## What you will do:
Your reply should reproduce all the data below exactly while excluding the pictures.

::::::

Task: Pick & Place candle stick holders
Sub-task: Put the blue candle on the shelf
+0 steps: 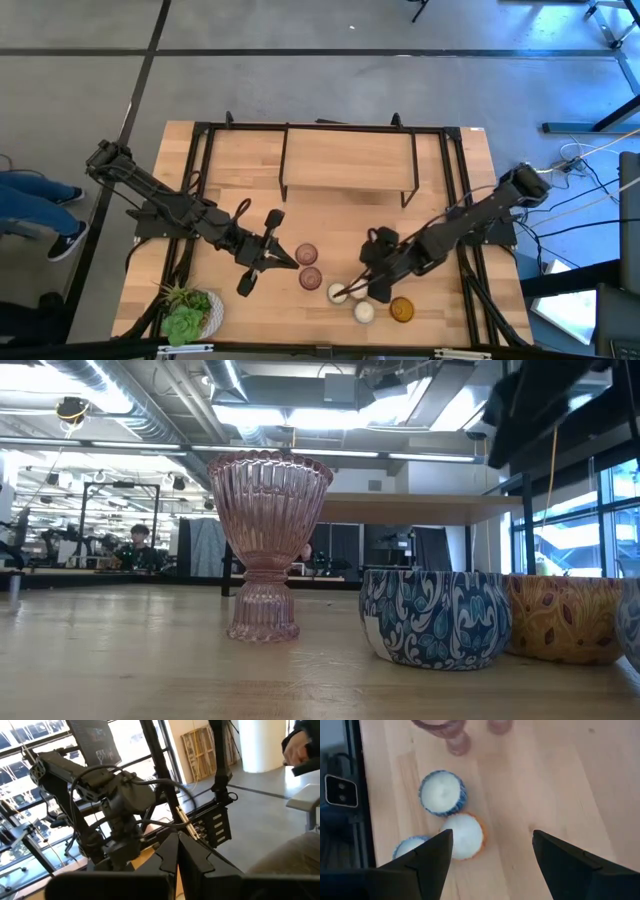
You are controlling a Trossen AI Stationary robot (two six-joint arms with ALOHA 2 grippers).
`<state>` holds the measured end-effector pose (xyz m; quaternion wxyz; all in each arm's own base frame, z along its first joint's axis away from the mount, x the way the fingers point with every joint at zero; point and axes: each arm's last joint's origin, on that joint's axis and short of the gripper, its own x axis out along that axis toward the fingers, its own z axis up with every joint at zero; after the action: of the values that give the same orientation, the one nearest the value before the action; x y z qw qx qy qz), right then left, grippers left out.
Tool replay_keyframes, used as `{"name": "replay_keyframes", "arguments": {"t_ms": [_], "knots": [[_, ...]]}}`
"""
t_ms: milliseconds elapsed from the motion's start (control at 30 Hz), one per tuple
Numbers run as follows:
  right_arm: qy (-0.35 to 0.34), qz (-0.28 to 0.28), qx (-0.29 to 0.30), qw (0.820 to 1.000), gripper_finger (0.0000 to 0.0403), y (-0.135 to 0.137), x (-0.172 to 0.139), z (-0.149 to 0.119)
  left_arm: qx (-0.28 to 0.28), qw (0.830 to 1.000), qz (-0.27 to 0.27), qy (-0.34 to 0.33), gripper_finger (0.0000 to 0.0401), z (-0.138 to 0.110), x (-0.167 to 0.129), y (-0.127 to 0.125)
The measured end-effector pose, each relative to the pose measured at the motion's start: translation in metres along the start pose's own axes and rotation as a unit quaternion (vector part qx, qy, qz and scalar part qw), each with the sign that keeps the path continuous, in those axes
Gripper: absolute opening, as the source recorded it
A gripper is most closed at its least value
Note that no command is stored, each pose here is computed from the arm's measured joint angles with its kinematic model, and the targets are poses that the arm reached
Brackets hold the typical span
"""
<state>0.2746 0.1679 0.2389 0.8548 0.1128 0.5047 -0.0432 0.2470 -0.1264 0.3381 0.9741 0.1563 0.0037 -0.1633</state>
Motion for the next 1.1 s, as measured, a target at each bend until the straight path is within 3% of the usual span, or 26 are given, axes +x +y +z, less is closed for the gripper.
{"name": "replay_keyframes", "arguments": {"t_ms": [267,367,467,733,1100], "knots": [[-0.026,0.032,-0.153,0.987,0.0277,0.048,0.0,0.034,-0.014,1.0,-0.005,0.011,0.0004,-0.002,0.0,-0.003],[-0.028,0.039,-0.173,0.984,0.0277,0.06,0.003,0.039,-0.014,1.0,-0.004,0.014,0.0004,-0.001,-0.001,-0.006],[-0.011,0.027,-0.153,0.988,0.0277,0.059,0.016,0.041,-0.006,1.0,-0.002,0.014,0.0004,0.0,-0.002,-0.011],[0.08,-0.06,-0.02,0.995,0.0277,0.029,0.06,0.043,0.023,1.0,0.006,0.016,0.0004,0.003,-0.004,-0.019],[0.074,-0.037,-0.001,0.997,0.0277,0.027,0.065,0.048,0.043,0.998,0.026,0.023,0.0004,0.004,-0.005,-0.022]]}}
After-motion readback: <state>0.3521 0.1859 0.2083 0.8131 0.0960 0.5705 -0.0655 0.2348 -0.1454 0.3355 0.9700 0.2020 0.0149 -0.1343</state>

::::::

## Answer section:
Task: Pick & Place candle stick holders
Sub-task: Put the blue candle on the shelf
+0 steps: 
You are controlling a Trossen AI Stationary robot (two six-joint arms with ALOHA 2 grippers).
`<state>` holds the measured end-effector pose (xyz m; quaternion wxyz; all in each arm's own base frame, z along its first joint's axis away from the mount, x the way the fingers point with every joint at zero; point and axes: each arm's last joint's origin, on that joint's axis and short of the gripper, its own x axis out along that axis toward the fingers, its own z axis up with every joint at zero; after the action: of the values that give the same orientation, the one nearest the value before the action; x y z qw qx qy qz), right then left, grippers left out.
Tool replay_keyframes, used as `{"name": "replay_keyframes", "arguments": {"t_ms": [_], "knots": [[_, ...]]}}`
"""
t_ms: milliseconds elapsed from the motion's start (control at 30 Hz), one per tuple
Numbers run as follows:
  right_arm: qy (-0.35 to 0.34), qz (-0.28 to 0.28), qx (-0.29 to 0.30), qw (0.820 to 1.000), gripper_finger (0.0000 to 0.0403), y (-0.135 to 0.137), x (-0.172 to 0.139), z (-0.149 to 0.119)
  left_arm: qx (-0.28 to 0.28), qw (0.830 to 1.000), qz (-0.27 to 0.27), qy (-0.34 to 0.33), gripper_finger (0.0000 to 0.0401), z (-0.138 to 0.110), x (-0.167 to 0.129), y (-0.127 to 0.125)
The measured end-effector pose, each relative to the pose measured at the motion's start: translation in metres along the start pose's own axes and rotation as a unit quaternion (vector part qx, qy, qz and scalar part qw), each with the sign that keeps the path continuous, in those axes
Gripper: absolute opening, as the source recorded it
A gripper is most closed at its least value
Note that no command is stored, each pose here is computed from the arm's measured joint angles with its kinematic model, and the targets are poses that the arm reached
Brackets hold the typical span
"""
<state>0.2746 0.1679 0.2389 0.8548 0.1128 0.5047 -0.0432 0.2470 -0.1264 0.3381 0.9741 0.1563 0.0037 -0.1633</state>
Motion for the next 1.1 s, as measured, a target at each bend until the straight path is within 3% of the usual span, or 26 are given, axes +x +y +z, less is closed for the gripper.
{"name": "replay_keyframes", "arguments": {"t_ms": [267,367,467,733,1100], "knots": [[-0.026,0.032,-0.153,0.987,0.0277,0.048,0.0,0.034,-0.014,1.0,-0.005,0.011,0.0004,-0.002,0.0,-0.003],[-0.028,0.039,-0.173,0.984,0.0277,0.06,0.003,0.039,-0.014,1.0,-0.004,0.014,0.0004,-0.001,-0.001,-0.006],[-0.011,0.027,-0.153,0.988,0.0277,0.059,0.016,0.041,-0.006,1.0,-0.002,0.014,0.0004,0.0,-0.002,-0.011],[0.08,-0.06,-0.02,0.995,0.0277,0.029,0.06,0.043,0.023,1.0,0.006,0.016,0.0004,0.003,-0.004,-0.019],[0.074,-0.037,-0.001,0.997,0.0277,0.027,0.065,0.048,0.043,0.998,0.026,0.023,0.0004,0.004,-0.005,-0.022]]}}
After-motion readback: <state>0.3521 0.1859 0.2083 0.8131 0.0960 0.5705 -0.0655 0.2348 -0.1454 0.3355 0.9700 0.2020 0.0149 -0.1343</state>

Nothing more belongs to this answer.